国際女性デーに寄せて
2024年の国際女性デーのテーマは#InspireInclusion。
あらゆる差別が撤廃され、ジェンダーに基づく固定観念や偏見が払しょくされ、女性をはじめ全ての個人が尊重され、自分らしく人生を楽しみ、社会や職場で活躍・貢献できる世界が見たい。そんな世界のベースにあるのがインクルージョン(包摂)です。
随分前の個人的な経験ですが、30代前半でニューヨークに長期出張していた時のこと。
英語に自信がなく、クライアントとの議論の前面に出るのをためらいがちだった私を横目に、当時のアメリカ人上司がクライアントに対して言ってくれた言葉は、「彼女は、日本での仕事が認められて、当面ニューヨークで仕事をすることになったこの分野のプロフェッショナルです。文化的な背景や言語面でたどたどしいことがあるかもしれませんが、お客様の役に立つのに十分な知識や能力を持っていますので信頼してください。」というものでした。この言葉は、私のモチベーションを高め、クライアントの胸襟を開きました。奇しくも、担当していたのは、クライアント企業の営業人材の能力開発とダイバーシティをテーマとするプロジェクトでした。

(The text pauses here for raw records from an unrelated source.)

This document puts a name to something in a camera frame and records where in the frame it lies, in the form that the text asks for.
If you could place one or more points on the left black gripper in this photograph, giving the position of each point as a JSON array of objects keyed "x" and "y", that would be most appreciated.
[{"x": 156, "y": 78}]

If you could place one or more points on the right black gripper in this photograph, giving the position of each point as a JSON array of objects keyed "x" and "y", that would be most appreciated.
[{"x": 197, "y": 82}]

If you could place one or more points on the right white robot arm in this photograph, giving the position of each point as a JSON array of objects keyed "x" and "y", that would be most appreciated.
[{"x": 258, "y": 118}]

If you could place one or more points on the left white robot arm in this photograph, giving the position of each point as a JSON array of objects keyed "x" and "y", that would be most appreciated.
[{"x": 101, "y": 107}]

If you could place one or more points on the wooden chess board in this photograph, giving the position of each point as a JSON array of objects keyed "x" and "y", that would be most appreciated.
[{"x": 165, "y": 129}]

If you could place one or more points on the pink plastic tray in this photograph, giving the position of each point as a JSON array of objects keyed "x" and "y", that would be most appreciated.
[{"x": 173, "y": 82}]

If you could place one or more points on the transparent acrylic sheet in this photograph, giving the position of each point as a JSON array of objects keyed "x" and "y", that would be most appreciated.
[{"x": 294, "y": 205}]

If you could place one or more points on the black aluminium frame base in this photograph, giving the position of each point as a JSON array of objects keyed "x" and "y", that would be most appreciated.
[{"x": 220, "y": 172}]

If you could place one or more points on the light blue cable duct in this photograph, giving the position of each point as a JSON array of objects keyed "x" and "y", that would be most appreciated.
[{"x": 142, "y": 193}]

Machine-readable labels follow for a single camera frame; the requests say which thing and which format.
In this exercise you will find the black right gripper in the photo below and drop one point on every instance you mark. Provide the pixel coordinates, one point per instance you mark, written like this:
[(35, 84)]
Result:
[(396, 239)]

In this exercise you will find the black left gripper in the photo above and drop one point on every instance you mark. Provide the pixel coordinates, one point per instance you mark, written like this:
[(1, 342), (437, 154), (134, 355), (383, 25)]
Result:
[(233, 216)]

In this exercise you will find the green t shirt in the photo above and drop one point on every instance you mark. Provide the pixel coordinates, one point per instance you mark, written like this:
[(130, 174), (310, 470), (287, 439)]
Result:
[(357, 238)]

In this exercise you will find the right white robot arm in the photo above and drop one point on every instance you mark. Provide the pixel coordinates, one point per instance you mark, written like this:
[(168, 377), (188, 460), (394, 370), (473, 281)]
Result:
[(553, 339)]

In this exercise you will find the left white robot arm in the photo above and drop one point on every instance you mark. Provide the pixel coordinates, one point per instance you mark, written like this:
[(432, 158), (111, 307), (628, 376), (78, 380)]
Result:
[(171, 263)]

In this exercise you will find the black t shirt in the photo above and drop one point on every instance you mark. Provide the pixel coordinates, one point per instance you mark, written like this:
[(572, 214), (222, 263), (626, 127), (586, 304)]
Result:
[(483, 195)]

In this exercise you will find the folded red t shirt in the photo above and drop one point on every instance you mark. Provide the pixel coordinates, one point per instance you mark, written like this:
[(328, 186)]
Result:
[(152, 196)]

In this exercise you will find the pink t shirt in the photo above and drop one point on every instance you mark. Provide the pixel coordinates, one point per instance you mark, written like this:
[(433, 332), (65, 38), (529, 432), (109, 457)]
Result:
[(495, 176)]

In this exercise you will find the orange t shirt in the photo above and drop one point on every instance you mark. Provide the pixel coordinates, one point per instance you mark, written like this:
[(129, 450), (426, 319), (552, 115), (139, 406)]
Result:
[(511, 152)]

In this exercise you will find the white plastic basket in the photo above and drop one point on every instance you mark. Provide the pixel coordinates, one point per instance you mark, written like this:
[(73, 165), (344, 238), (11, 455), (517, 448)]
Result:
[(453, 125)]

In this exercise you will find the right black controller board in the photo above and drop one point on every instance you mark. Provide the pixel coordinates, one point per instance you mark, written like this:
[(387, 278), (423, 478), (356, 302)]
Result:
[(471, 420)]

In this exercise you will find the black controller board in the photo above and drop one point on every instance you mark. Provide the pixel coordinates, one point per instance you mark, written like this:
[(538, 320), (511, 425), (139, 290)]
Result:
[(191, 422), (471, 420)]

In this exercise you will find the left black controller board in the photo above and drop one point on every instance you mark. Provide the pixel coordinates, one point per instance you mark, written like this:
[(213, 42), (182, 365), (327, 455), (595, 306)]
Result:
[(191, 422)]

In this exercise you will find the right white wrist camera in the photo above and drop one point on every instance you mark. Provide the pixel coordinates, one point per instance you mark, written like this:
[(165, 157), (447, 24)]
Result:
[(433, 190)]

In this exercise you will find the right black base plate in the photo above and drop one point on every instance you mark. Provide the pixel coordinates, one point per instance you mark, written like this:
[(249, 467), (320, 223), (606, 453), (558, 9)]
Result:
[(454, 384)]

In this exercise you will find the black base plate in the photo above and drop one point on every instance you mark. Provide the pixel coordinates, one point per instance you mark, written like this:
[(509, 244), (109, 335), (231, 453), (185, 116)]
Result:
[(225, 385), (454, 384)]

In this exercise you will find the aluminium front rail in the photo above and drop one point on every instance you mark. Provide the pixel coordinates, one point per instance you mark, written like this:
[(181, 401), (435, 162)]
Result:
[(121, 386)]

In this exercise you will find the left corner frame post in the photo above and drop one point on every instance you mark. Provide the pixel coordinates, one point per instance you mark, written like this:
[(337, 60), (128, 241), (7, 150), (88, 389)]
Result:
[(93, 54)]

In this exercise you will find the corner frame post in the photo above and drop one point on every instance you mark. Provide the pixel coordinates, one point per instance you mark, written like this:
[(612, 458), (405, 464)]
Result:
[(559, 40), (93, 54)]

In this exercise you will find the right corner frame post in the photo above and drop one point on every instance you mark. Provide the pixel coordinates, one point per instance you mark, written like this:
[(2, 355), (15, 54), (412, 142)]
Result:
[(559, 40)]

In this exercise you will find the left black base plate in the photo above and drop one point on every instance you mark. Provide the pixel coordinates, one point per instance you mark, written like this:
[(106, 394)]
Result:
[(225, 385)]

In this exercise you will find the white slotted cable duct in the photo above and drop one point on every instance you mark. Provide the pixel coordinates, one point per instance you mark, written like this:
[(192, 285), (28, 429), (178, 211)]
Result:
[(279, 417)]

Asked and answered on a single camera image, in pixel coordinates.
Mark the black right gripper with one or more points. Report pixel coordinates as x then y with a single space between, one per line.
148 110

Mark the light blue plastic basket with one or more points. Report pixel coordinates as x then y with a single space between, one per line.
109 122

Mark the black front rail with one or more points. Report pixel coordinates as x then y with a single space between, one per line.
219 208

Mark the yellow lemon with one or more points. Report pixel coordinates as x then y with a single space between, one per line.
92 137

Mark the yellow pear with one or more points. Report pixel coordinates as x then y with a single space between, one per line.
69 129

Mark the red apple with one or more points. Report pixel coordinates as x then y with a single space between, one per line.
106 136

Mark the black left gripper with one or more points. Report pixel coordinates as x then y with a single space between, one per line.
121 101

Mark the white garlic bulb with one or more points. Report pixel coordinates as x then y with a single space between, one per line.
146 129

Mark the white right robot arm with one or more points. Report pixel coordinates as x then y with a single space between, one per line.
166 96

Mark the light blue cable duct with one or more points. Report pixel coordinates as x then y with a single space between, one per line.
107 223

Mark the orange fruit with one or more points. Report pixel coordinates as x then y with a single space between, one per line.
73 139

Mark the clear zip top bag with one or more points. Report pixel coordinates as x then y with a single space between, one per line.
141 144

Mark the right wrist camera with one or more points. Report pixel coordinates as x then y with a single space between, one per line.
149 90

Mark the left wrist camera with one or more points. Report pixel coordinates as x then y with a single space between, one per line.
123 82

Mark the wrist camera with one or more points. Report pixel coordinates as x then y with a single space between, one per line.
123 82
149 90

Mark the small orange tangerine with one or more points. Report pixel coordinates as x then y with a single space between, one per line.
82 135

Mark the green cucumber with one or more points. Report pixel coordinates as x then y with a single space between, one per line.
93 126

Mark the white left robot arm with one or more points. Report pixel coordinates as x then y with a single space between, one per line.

インクルージョンは、「価値があると認められること」「信頼されていると感じられること」「自分らしくいられること」「寛容さが感じられること」「挑戦できること」の5つの状態があるときに成立するということが調査からわかっています*。私のニューヨーク時代の上司は、自社及びクライアント双方のチームの中で私にこの5つの状態を提供してくれました。それはまさに「インクルーシブ・リーダーシップ」だったと思います。
#InspireInclusionについて考えることをきっかけに、一人一人がインクルージョンを醸成するちょっとした行動を取るだけでも、そのインパクトは計り知れないものになると思います。
塚原月子
*Dnika J. Travis, Emily Shaffer, and Jennifer Thorpe-Moscon, Getting Real About Inclusive Leadership: Why Change Starts With You (Catalyst, 2019).